## Exercise prompt
Among the entries below, which lines include the string "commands"? Show each one.

(Data shown Opens)

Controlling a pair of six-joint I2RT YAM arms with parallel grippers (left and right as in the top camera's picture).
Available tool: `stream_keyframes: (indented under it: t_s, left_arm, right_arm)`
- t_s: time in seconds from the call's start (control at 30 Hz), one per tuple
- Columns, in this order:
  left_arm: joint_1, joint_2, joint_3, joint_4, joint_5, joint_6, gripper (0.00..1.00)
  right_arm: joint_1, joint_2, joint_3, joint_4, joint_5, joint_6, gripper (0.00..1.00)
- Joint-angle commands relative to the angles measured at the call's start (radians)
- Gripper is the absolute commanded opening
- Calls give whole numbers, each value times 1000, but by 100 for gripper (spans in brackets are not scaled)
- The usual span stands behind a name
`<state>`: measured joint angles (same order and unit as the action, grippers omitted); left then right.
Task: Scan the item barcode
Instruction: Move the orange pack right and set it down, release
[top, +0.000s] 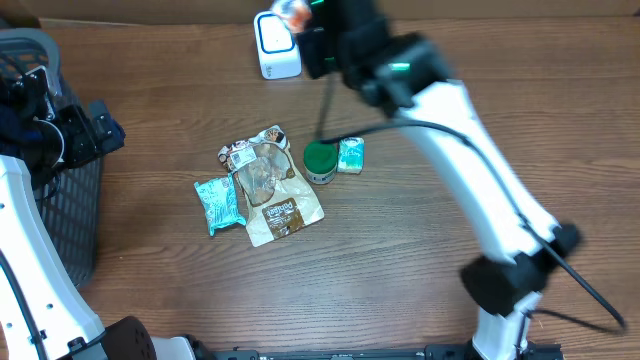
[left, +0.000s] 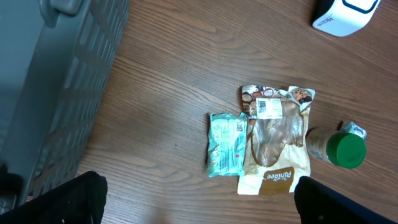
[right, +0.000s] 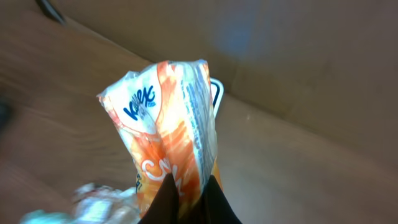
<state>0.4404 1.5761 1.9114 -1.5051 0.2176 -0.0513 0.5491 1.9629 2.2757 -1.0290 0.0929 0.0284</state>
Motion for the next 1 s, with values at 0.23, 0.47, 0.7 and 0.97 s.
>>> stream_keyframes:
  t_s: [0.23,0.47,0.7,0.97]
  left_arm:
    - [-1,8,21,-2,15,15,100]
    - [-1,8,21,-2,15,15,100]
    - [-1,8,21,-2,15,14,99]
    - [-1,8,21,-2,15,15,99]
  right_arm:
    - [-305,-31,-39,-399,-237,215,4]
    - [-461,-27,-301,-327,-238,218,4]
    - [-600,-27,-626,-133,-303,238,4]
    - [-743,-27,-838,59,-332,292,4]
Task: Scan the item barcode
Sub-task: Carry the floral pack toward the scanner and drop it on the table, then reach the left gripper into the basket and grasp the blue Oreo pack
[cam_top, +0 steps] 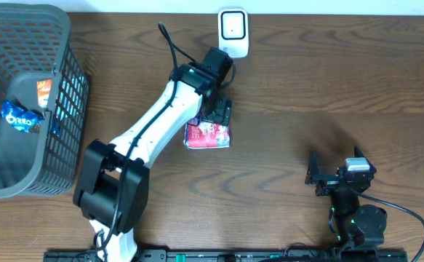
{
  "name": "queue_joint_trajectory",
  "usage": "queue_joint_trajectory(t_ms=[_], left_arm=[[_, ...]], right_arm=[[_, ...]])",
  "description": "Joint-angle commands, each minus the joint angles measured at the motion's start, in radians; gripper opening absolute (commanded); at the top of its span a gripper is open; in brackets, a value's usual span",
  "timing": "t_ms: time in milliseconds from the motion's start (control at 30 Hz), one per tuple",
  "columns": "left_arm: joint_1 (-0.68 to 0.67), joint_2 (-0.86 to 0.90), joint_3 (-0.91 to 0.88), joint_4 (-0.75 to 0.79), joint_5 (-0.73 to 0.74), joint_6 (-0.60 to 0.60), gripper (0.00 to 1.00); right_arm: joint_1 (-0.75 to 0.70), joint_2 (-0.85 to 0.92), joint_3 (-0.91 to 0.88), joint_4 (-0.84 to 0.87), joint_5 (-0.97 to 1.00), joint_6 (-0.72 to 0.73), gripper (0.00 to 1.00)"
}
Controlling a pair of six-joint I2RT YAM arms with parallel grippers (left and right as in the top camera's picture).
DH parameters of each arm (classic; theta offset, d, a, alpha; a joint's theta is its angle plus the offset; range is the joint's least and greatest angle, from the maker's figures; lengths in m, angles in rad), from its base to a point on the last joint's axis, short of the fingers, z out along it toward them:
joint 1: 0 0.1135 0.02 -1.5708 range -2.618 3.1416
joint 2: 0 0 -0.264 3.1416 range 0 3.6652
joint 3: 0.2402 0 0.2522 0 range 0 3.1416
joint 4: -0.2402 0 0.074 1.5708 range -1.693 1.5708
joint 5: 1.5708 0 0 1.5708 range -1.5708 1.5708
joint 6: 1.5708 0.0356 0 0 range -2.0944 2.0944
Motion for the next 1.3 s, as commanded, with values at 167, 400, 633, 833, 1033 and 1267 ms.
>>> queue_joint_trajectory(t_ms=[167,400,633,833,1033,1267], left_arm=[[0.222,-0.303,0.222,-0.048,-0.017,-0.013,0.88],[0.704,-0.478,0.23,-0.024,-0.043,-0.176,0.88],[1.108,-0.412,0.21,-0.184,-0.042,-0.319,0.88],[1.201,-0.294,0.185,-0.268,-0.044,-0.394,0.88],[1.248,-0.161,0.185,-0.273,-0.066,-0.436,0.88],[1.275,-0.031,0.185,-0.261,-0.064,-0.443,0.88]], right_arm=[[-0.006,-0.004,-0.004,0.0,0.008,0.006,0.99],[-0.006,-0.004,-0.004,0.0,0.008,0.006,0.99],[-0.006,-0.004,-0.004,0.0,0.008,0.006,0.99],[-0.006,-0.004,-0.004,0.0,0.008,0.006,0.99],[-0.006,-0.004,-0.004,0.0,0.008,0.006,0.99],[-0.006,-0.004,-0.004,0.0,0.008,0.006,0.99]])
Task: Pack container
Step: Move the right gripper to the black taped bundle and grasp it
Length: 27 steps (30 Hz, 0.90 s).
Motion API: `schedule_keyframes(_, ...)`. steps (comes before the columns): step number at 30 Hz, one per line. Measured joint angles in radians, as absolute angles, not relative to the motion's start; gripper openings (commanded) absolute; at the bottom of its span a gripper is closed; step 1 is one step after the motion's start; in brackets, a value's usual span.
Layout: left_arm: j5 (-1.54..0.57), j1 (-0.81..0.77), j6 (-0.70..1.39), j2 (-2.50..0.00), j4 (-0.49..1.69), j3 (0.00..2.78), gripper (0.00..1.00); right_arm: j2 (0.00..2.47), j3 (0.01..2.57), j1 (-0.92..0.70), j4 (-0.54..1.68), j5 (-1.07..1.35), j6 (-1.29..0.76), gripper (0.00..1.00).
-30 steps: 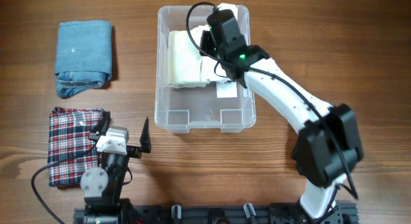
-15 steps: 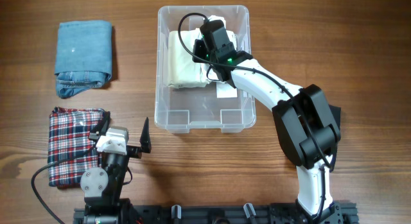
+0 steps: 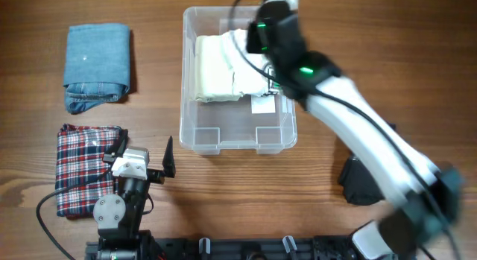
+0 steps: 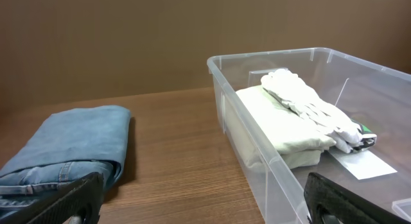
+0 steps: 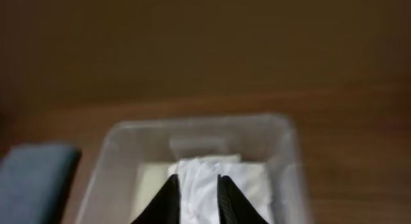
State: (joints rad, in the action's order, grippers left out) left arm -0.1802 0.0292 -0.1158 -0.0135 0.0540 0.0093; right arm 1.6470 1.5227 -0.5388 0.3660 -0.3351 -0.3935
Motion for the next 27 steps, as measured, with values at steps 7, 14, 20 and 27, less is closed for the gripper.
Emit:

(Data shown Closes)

## Exercise answer
- Joint-angle commands relative to the angles measured at the call's start (radians)
  "description": "Joint-angle commands, each minus the joint angles measured at the motion's start, in radians; gripper opening absolute (commanded); at the top of its span a gripper is open; in brackets, a value's usual span",

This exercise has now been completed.